Establish how many lines in the material include the string "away" and report it as a lone number.

Segment Start: Data provided

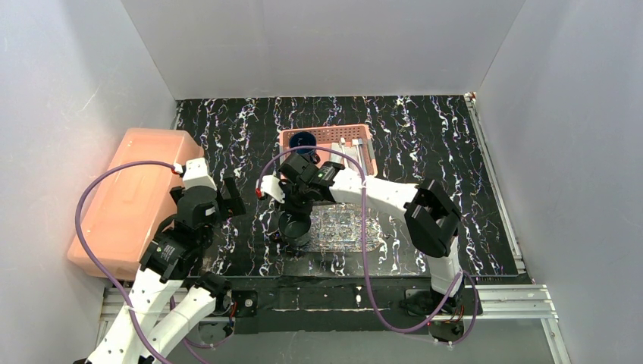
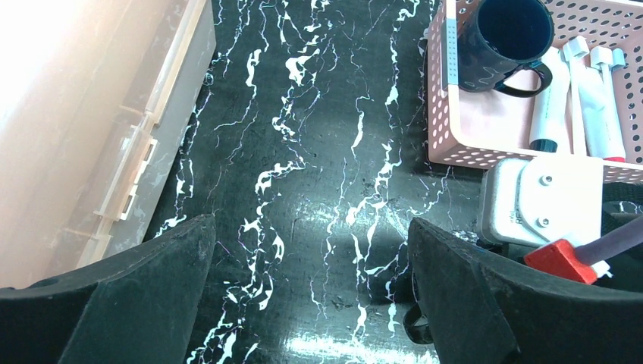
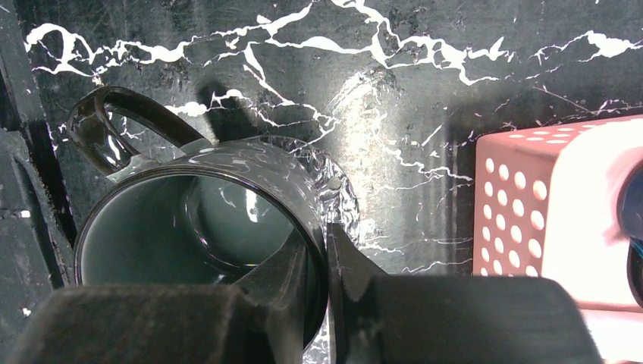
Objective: Prepare toiletry sets of a toothbrush and toothpaste on the tray
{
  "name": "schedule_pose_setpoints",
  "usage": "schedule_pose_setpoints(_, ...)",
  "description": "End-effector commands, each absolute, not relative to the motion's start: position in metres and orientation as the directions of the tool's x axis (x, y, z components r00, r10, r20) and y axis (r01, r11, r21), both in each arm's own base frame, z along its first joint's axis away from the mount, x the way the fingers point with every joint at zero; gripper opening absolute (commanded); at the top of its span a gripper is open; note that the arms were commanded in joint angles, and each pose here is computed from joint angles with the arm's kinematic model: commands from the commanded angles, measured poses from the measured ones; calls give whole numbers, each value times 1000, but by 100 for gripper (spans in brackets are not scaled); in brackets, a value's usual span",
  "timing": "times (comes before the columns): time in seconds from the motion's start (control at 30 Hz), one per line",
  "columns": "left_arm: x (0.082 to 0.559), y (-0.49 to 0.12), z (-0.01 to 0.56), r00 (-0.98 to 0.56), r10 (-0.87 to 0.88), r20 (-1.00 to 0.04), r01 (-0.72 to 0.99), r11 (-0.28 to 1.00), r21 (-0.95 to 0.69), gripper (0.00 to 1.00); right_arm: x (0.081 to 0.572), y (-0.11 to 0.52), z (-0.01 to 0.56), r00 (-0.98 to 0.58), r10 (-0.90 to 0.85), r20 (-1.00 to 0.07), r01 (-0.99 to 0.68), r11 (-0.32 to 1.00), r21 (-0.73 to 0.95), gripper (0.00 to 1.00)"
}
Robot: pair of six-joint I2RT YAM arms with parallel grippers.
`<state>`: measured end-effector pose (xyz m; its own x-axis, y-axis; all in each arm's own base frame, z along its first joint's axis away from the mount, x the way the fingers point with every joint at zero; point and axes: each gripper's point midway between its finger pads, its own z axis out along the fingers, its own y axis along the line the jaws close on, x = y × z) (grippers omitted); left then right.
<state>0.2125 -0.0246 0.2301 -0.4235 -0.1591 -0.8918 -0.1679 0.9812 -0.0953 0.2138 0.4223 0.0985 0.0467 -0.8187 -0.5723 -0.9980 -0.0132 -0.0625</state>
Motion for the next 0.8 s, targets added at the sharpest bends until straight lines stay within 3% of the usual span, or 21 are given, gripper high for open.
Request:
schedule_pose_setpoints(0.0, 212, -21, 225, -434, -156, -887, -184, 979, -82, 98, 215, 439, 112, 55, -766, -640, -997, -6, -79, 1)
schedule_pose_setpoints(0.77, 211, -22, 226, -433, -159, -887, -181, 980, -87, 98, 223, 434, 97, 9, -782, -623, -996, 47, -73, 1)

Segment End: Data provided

# Expected output:
2